TASK BRIEF: From the records below, copy each line that has the word "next" in it.

++++ DATA TO PROCESS

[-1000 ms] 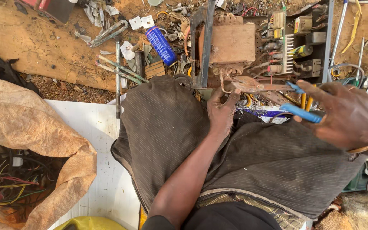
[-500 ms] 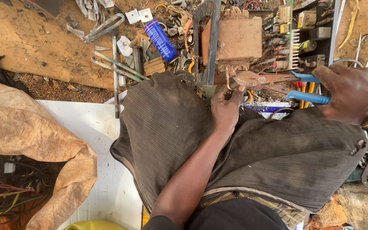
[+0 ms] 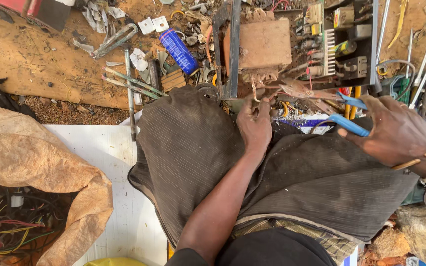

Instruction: The person sits on the ground and uses pliers to cut wires on a disassembled electronic device. They then use a hammer to strike a component and a screwdriver to adjust parts inside the casing.

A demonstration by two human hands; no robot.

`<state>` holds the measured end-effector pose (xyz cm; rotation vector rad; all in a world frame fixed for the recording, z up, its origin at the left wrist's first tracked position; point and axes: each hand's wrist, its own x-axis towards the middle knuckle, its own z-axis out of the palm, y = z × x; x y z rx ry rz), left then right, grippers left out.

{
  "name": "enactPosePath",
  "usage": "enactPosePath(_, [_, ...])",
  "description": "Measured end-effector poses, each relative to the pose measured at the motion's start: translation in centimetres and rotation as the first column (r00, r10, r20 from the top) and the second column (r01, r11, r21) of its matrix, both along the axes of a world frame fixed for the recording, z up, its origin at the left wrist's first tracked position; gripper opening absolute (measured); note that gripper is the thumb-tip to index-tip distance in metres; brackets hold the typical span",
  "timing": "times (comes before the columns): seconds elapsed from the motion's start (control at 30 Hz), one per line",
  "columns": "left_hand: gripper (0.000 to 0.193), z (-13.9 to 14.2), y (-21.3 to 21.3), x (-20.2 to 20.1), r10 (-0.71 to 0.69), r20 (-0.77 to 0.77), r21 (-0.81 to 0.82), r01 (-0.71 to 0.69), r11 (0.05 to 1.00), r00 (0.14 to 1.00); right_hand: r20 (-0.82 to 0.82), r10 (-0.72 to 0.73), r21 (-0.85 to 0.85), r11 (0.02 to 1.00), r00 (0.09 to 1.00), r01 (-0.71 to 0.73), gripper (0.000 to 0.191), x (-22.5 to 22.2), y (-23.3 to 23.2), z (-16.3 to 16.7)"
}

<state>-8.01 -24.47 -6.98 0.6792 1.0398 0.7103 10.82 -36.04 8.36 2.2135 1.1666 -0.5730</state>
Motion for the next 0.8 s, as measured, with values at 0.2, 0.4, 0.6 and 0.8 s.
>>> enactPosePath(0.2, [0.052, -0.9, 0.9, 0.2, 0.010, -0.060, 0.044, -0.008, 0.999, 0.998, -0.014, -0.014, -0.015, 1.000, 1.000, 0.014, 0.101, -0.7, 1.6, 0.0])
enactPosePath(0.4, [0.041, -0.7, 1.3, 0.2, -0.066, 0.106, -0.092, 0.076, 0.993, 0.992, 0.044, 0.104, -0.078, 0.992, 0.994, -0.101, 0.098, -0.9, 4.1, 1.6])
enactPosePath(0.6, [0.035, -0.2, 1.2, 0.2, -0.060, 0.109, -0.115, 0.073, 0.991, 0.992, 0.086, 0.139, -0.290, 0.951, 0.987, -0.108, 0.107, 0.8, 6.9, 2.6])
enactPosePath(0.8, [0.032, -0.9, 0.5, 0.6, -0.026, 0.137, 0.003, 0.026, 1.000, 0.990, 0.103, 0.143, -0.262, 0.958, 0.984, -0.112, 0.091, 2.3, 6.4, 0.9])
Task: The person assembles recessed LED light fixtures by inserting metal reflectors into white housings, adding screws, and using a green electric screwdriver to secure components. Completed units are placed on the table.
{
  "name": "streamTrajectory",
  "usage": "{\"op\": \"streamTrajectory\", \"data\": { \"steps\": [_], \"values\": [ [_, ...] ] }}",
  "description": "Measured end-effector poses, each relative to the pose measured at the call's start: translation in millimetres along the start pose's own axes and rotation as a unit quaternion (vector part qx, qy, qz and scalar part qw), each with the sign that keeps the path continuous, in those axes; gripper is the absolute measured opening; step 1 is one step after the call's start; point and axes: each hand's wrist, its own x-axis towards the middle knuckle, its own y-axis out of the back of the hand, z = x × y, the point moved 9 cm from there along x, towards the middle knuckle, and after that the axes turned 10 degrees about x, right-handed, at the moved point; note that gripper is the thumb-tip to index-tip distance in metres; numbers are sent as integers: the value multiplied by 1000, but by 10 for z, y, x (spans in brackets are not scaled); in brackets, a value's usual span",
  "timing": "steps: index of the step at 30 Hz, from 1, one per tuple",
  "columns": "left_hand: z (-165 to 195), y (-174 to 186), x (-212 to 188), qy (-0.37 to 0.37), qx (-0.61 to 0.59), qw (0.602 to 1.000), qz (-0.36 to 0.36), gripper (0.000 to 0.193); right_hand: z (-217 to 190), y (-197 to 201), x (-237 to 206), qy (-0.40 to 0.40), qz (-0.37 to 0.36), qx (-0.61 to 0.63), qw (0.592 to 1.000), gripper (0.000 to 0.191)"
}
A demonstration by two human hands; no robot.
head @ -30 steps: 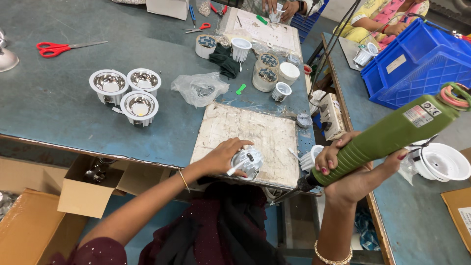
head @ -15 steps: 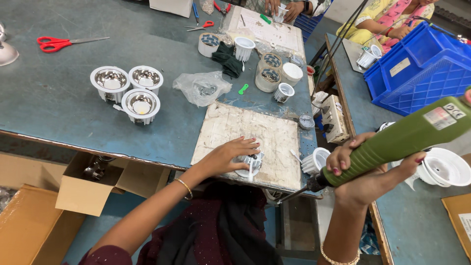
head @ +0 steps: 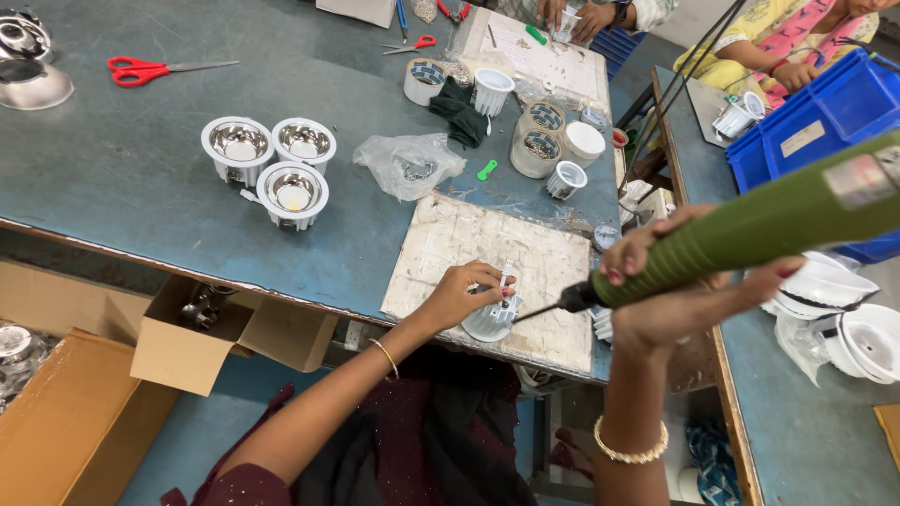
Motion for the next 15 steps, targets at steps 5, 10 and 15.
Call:
{"op": "streamTrajectory", "data": {
  "steps": [5,10,15],
  "values": [
    [-58,-40,-22,7,-19,1000,7,23,368,-216,34,-63,-56,72,994,89],
    [-47,-72,-51,7,-24,1000,9,22,512,-151,28,-82,-37,81,993,90],
    [-15,-98,-72,10,-33,999,13,23,549,-149,5,-96,-53,82,991,90]
  ]
}}
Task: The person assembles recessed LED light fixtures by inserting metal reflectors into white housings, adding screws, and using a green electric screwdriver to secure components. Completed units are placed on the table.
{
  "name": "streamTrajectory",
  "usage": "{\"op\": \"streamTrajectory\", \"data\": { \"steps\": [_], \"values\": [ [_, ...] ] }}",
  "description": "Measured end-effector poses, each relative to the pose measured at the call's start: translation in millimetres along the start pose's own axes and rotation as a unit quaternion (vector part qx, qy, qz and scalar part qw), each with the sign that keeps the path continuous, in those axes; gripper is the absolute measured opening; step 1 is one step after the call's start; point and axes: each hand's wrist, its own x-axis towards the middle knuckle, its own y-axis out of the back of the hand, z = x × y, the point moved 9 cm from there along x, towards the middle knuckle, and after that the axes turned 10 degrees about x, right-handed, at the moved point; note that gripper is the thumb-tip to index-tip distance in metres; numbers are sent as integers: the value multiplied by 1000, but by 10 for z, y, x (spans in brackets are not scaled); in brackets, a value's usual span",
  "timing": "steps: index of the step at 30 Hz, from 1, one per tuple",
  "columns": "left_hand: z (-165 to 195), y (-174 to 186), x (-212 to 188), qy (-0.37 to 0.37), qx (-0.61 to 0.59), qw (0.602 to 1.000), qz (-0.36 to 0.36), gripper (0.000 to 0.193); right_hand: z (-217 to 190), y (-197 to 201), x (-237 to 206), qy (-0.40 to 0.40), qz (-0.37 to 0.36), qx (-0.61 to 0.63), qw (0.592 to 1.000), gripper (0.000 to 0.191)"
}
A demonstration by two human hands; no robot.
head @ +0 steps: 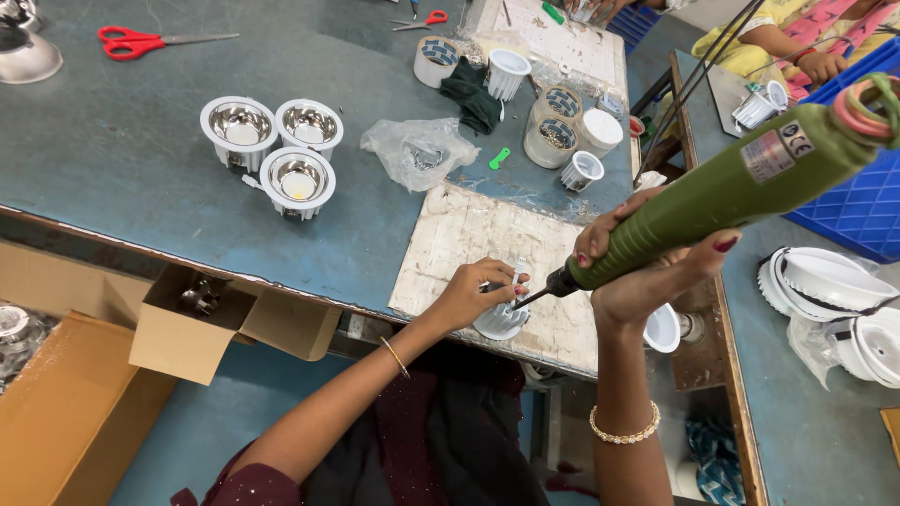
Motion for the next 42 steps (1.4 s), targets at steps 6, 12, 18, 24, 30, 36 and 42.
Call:
{"op": "streamTrajectory", "data": {
  "steps": [6,12,18,24,30,36,42],
  "values": [
    [48,-5,0,-4,-5,1000,4,21,-2,14,-16,-1,24,-9,1000,91],
    [10,-49,-36,20,-22,1000,-2,21,23,-54,-88,-8,25,-98,995,96],
    [31,-47,-71,11,-23,1000,5,20,67,-123,-158,-16,2,-148,989,98],
    [-15,-40,-89,21,-3,1000,1,20,193,-23,-146,-22,15,-81,996,97],
    [-97,-5,-11,12,20,1000,10,22,331,4,-77,-32,-17,-59,998,92],
    [-226,-26,22,18,-71,997,-11,33,327,96,50,-9,0,-33,999,88],
    [-55,88,-30,-57,-26,998,25,82,-90,292,325,48,-1,29,998,87]
  ]
}}
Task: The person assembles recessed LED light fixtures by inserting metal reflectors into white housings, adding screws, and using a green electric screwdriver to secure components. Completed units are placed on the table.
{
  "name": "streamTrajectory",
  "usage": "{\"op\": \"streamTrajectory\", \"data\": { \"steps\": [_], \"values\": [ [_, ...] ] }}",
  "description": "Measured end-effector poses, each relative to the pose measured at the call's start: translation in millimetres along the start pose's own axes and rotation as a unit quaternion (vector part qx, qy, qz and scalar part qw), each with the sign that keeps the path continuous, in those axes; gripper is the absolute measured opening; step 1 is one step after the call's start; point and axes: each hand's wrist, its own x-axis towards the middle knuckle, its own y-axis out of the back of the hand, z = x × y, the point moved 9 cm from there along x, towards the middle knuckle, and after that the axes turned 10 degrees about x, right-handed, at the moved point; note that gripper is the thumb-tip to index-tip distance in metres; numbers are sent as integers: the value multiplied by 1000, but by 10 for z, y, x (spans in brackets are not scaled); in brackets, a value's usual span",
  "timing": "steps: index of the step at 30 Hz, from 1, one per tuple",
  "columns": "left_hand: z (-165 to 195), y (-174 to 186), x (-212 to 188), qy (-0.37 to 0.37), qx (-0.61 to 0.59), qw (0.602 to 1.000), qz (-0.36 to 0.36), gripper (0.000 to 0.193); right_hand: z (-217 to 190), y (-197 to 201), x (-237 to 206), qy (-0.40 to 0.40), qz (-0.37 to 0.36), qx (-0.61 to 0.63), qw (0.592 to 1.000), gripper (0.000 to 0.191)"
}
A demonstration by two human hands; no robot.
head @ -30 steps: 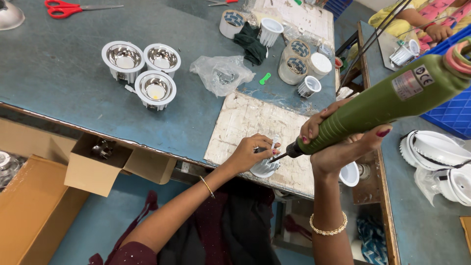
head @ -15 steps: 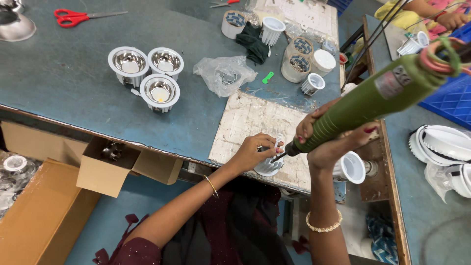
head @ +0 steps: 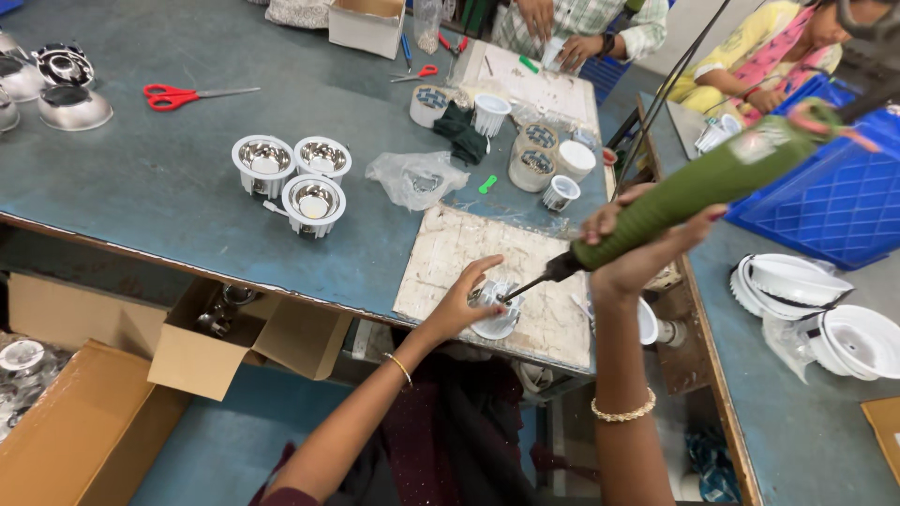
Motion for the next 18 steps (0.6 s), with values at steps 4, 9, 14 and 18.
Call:
{"op": "streamTrajectory", "data": {
  "steps": [4,9,14,18],
  "values": [
    [38,-127,-86,20,177,984,-9,110,-499,139,160,14,6,-27,1000,83],
    [-436,-113,-161,172,93,981,11,97,-894,276,23,71,49,-133,987,61],
    [-771,394,-328,260,-346,890,142,69,-838,540,-386,130,119,-262,949,38],
    [-504,1586,-579,173,-581,738,297,51,-646,724,-889,283,193,-414,843,23]
  ]
}}
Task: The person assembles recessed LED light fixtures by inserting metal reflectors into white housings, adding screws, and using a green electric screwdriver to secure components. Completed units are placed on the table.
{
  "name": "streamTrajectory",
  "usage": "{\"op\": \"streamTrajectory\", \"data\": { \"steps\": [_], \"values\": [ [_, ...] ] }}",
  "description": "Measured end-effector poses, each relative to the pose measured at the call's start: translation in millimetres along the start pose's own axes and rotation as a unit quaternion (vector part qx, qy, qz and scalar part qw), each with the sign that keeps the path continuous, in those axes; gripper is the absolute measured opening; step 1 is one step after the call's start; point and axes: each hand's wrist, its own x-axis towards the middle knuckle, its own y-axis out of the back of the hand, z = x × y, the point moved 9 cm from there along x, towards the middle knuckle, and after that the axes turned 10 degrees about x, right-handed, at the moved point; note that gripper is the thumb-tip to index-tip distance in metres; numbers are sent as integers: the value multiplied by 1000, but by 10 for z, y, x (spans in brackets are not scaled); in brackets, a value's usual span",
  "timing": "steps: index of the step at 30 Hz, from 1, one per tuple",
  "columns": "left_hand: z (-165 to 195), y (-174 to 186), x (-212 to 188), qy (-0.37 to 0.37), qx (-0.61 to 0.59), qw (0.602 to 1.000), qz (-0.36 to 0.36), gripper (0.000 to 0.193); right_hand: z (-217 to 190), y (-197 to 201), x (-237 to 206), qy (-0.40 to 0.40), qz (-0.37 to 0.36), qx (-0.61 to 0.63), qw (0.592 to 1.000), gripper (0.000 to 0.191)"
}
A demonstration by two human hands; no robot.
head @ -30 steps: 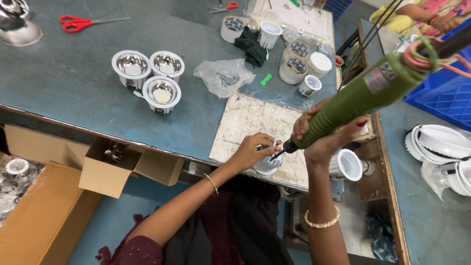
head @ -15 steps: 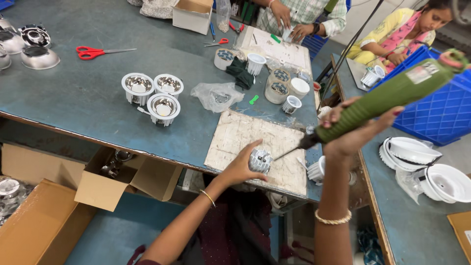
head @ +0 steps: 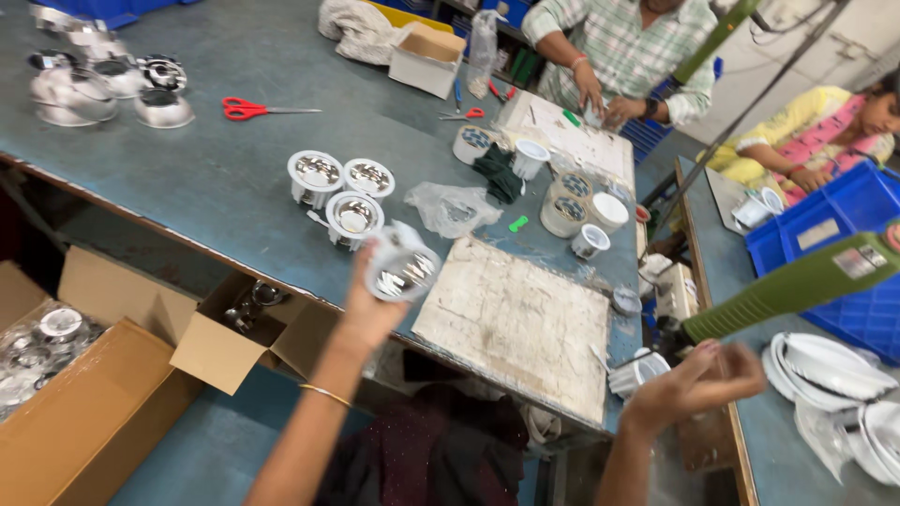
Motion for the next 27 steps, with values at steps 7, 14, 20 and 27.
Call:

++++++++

SOLUTION TO THE PROBLEM:
Motion for the next 0.8 s, as measured, with values at 0.2, 0.4, 0.6 and 0.8 s.
Motion for the next 15 steps, targets at steps 5, 10 and 15.
Motion for the next 42 steps (1.4 s), targets at steps 6, 12, 18, 24, 30, 36 and 42.
Motion for the next 18 steps (0.6 s), with values at steps 4, 9, 14 and 18.
Motion for the next 27 steps, with values at steps 7, 14, 20 and 27.

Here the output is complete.